## Brief
Go through the lines below and transcribe each one exactly.

- Opening Delimiter -

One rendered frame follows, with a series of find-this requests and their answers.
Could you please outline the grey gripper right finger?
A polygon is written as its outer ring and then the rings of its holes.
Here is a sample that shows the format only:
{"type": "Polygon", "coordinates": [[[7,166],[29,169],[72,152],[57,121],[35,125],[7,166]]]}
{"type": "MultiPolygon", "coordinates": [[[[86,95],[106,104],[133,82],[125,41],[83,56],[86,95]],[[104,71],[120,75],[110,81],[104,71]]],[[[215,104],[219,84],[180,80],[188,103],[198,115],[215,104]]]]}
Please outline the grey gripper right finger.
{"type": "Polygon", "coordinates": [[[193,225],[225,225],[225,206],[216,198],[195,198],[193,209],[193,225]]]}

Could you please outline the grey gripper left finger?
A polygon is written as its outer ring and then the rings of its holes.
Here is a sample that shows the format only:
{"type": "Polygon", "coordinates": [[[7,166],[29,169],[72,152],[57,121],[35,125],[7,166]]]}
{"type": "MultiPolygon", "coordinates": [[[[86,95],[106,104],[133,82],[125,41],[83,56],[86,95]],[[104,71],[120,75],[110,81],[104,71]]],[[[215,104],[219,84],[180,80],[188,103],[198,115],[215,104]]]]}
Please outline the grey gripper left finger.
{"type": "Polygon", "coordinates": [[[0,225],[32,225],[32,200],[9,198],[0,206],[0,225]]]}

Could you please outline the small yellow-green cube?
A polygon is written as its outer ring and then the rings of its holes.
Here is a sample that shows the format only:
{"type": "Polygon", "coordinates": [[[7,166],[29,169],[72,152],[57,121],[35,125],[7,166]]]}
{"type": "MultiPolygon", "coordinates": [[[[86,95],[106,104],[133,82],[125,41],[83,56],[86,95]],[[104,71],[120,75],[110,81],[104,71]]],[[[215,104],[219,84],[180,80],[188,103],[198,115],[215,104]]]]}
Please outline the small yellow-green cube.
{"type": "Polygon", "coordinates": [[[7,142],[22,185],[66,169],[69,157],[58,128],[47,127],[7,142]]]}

- Closing Delimiter -

## Answer box
One rendered frame follows, with a series of find-this requests and their answers.
Could you please outline the grey gripper right finger?
A polygon is written as its outer ring and then the rings of its holes.
Here is a sample that shows the format only:
{"type": "Polygon", "coordinates": [[[7,166],[29,169],[72,152],[57,121],[35,125],[7,166]]]}
{"type": "MultiPolygon", "coordinates": [[[[86,95],[106,104],[133,82],[125,41],[83,56],[86,95]],[[104,71],[120,75],[110,81],[104,71]]],[[[215,104],[219,84],[180,80],[188,103],[198,115],[215,104]]]]}
Please outline the grey gripper right finger.
{"type": "Polygon", "coordinates": [[[193,225],[225,225],[225,206],[216,198],[195,198],[193,209],[193,225]]]}

Could you please outline the grey gripper left finger?
A polygon is written as its outer ring and then the rings of its holes.
Here is a sample that shows the format only:
{"type": "Polygon", "coordinates": [[[7,166],[29,169],[72,152],[57,121],[35,125],[7,166]]]}
{"type": "MultiPolygon", "coordinates": [[[[86,95],[106,104],[133,82],[125,41],[83,56],[86,95]],[[104,71],[120,75],[110,81],[104,71]]],[[[215,104],[219,84],[180,80],[188,103],[198,115],[215,104]]]]}
Please outline the grey gripper left finger.
{"type": "Polygon", "coordinates": [[[0,225],[32,225],[32,200],[9,198],[0,206],[0,225]]]}

Could you please outline the small yellow-green cube?
A polygon is written as its outer ring and then the rings of its holes.
Here is a sample that shows the format only:
{"type": "Polygon", "coordinates": [[[7,166],[29,169],[72,152],[57,121],[35,125],[7,166]]]}
{"type": "MultiPolygon", "coordinates": [[[[86,95],[106,104],[133,82],[125,41],[83,56],[86,95]],[[104,71],[120,75],[110,81],[104,71]]],[[[215,104],[219,84],[180,80],[188,103],[198,115],[215,104]]]]}
Please outline the small yellow-green cube.
{"type": "Polygon", "coordinates": [[[7,142],[22,185],[66,169],[69,157],[58,128],[47,127],[7,142]]]}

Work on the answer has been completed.